Physical modelling of cyclically loaded monopiles in sand

Abstract

Monopiles are the most common foundation for offshore wind turbines (OWTs), accounting for roughly 80% of installations in Europe. Despite advancements in research, critical knowledge gaps remain, especially regarding the behaviour of monopiles under long-term cyclic loading. Addressing these gaps is vital for enhancing the safety and costeffectiveness of future offshore wind farms and for assessing the life-cycle conditions of existing OWTs. The "MIDAS: Monopile Improved Design through Advanced Cyclic Soil Modelling" project, conducted in the Netherlands by TU Delft, Deltares, NGI, and industry partners, aimed to fill these gaps. Focusing on sandy soils, MIDAS employed a comprehensive methodology combining experimental (element and centrifuge testing), numerical, and theoretical modelling.
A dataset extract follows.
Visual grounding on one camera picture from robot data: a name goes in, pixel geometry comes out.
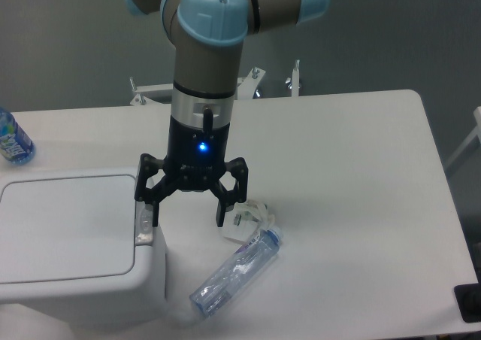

This paper presents the centrifuge modelling component, detailing the design and implementation of the testing program, including cyclic load definitions, model pile instrumentation, loading configurations, model seabed preparation, and test procedures. Findings indicate that monotonic responses of monopiles with different configurations can be normalized effectively, validating the quality of experimental outcomes in the context of established theoretical models. The study also explores the impacts of stress levels, monopile dimensions, and drainage conditions on cyclic behaviour, contributing valuable insights to the understanding of monopile-soil interactions under cyclic loads.